** SUPPLIED DATA follows **

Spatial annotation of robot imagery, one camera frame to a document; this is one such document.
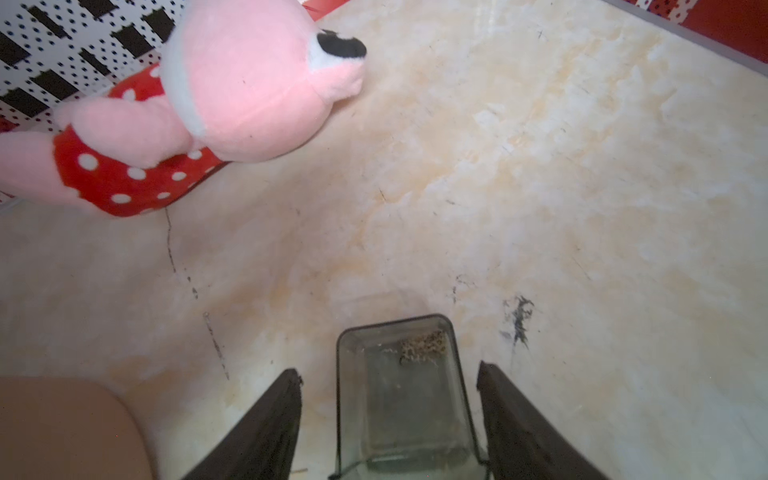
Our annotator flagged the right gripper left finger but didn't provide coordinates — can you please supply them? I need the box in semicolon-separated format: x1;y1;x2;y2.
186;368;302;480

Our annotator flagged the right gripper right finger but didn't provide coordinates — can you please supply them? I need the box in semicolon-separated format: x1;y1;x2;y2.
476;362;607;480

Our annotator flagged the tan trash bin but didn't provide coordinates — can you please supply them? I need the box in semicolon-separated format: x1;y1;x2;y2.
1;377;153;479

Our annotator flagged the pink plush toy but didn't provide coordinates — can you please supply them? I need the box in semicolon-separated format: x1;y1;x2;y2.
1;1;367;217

** End of SUPPLIED DATA **
** SUPPLIED DATA follows **

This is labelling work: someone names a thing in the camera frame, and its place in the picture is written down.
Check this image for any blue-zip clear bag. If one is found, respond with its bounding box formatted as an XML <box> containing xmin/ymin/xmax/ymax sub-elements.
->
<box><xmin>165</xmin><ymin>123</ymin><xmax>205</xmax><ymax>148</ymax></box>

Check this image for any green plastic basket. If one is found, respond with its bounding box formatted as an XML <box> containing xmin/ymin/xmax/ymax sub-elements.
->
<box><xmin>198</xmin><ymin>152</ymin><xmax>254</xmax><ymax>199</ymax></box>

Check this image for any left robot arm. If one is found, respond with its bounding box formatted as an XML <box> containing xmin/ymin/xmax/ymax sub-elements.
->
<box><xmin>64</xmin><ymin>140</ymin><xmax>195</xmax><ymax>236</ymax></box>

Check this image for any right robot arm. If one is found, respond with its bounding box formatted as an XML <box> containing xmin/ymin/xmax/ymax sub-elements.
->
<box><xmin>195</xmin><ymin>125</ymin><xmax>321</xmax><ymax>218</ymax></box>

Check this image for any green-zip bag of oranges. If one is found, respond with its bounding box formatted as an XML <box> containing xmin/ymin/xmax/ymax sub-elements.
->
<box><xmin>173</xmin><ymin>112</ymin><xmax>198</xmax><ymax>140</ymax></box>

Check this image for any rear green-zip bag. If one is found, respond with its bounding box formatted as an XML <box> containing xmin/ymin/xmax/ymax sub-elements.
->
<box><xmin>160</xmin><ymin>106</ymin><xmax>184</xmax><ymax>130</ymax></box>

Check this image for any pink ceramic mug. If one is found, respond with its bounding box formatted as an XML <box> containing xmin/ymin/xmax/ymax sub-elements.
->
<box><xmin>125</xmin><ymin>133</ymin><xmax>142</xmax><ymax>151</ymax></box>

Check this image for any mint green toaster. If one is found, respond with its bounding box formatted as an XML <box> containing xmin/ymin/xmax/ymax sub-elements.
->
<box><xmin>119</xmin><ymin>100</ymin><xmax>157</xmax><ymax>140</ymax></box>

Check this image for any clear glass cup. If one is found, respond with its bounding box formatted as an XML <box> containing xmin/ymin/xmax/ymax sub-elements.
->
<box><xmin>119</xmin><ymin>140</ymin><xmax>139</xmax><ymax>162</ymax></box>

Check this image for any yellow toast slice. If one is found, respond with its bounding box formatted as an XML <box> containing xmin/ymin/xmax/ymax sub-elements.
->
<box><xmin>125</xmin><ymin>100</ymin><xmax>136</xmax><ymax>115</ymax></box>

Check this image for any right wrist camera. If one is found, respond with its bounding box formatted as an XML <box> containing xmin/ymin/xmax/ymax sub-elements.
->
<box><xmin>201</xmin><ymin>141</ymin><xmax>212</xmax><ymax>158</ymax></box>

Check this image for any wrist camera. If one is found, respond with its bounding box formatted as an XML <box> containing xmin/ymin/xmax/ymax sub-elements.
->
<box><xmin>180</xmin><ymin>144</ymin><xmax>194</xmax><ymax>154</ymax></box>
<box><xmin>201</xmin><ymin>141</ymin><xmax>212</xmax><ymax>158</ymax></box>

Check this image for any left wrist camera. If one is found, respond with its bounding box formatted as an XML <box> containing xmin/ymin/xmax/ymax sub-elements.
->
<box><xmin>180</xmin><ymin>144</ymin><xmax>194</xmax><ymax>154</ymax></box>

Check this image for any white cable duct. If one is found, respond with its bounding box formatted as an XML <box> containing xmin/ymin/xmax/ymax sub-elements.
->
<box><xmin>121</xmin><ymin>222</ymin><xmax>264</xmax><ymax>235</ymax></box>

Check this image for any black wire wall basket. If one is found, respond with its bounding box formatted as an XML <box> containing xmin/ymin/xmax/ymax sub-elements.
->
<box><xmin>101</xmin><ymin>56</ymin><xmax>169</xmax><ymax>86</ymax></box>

** End of SUPPLIED DATA **

= TO DO =
Apply a filter to the listing above so that only lines with "frame" are kept, and copy those lines.

= RESPONSE =
Spatial annotation of robot imagery, one camera frame to a document; this is one such document.
This is labelling work: someone names a thing in the camera frame, and its place in the picture is written down.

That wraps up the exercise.